Desde que Michel Chevalier y Richard Cobden negociaron un tratado de comercio entre Francia e Inglaterra en 1860 –magnifico comparado con los actuales– los tratados de libre comercio, en el mejor de los casos, han sido uniones arancelarias que amplían mercados protegidos con arancel común. Luego introducen la estandarización regulatoria con que crecen burocracias nacionales y crean poderosas burocracias internacionales. Burocracias multinacionales politizadas que logran poderes soberanos, e imponen el consenso socialdemócrata y su agenda cultural. Hoy los tratados de “libre comercio” son complejos aparatos regulatorios de excepciones y cuotas para ventaja de intereses concentrados. Poder de burócratas y políticos.

El acceso a mercados amplios, incluso así, favorece a quienes queden dentro. Pero ni son libre comercio, ni representan otra cosa que un sistema multilateral de regulación político-burocrática comprometida a la agenda ideológica de las burocracias transnacionales. ¿Es mejor la alternativa? No. Que los tratados sean otro tipo de acuerdo de élites políticas contra el libre mercado, no hace al viejo proteccionismo bueno. Son dos males entre los que realmente no elegimos, caemos en uno u otro y lo hacemos mal menor o mal mayor.

Buen ejemplo es el Trans Pacific Partnership TPP. Nació como acuerdo entre Brunei, Nueva Zelanda, Singapur y Chile. La administración Obama lo impulsó buscando aproximarse al arancel común contra China. El esfuerzo estadounidense logró la incorporación de Australia, Malasia, Vietnam, Perú, Japón, Canadá y México a las negociaciones. La mayoría son Estados que tienen acuerdos regionales o bilaterales con EE.UU. Excluir a China de una unión arancelaria como esa es una maniobra proteccionista transparente. Retirar a los EE.UU. del TPP mientras se amenaza con incrementar los aranceles a productos chinos es otro medio al mismo fin.

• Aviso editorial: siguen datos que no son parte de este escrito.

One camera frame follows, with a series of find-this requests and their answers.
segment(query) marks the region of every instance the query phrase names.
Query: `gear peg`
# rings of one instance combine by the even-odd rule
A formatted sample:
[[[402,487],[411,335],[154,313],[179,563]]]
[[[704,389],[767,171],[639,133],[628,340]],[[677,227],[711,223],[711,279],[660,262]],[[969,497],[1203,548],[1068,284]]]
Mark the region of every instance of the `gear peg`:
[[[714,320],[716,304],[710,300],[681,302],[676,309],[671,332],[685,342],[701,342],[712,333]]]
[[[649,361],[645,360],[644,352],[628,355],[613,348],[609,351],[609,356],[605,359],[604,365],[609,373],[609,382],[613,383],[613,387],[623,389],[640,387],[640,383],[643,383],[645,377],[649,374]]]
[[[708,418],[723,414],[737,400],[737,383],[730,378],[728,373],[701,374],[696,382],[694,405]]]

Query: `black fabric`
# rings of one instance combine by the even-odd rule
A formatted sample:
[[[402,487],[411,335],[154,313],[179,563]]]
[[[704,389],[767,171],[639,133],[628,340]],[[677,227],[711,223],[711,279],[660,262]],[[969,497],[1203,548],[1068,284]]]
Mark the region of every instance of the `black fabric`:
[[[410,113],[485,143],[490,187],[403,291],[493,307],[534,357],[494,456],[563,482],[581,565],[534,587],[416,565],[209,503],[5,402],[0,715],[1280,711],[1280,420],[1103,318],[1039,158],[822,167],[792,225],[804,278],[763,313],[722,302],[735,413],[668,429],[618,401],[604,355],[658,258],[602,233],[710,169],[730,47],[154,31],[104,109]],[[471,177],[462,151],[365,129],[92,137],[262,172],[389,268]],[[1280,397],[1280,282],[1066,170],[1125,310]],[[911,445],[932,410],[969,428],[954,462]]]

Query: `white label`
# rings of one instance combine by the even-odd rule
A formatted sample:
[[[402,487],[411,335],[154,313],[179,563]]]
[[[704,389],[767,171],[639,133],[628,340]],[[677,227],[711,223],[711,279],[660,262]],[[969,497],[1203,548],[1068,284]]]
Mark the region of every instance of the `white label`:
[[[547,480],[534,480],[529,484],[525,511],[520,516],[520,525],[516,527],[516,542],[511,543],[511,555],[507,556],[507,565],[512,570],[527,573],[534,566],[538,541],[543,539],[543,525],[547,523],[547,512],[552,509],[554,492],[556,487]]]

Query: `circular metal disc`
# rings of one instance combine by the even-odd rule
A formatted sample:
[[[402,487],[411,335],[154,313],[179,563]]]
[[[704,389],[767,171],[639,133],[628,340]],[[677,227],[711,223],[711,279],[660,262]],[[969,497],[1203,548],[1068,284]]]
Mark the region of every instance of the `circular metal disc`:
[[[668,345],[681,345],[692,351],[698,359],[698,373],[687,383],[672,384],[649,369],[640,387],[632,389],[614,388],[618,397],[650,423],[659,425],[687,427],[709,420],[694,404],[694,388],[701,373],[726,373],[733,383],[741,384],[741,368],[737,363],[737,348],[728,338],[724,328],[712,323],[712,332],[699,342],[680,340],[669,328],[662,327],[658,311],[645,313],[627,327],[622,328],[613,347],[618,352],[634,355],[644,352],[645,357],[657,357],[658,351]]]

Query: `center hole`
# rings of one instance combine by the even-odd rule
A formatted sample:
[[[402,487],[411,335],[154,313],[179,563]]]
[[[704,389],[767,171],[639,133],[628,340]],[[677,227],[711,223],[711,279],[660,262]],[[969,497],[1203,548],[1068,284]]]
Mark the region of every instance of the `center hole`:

En tales enredos burocráticos los riesgos políticos son enormes. La agresiva renegociación del Nafta por Trump confundió a la izquierda radical mexicana, hasta que notaron que el efecto político interno ha sido que su candidato, Lopez Obrador, subiera del tercer al primer lugar en las encuestas. Si los líderes del PRI y el PAN acordaran conjuntamente la mejor respuesta, México saldría fortalecido. Ni lo hacen, ni lo harán. Que Lopez Obrador transformase México en una gigantesca Venezuela en la frontera de los EE.UU. no es lo que busca Trump. Es parte de lo que arriesga renegociando complejos acuerdos mercantilistas para ajustarlos a su agenda política. El libre comercio juega en eso el mismo papel que jugó en la agenda con que negociaron esos acuerdos sus antecesores. Ninguno.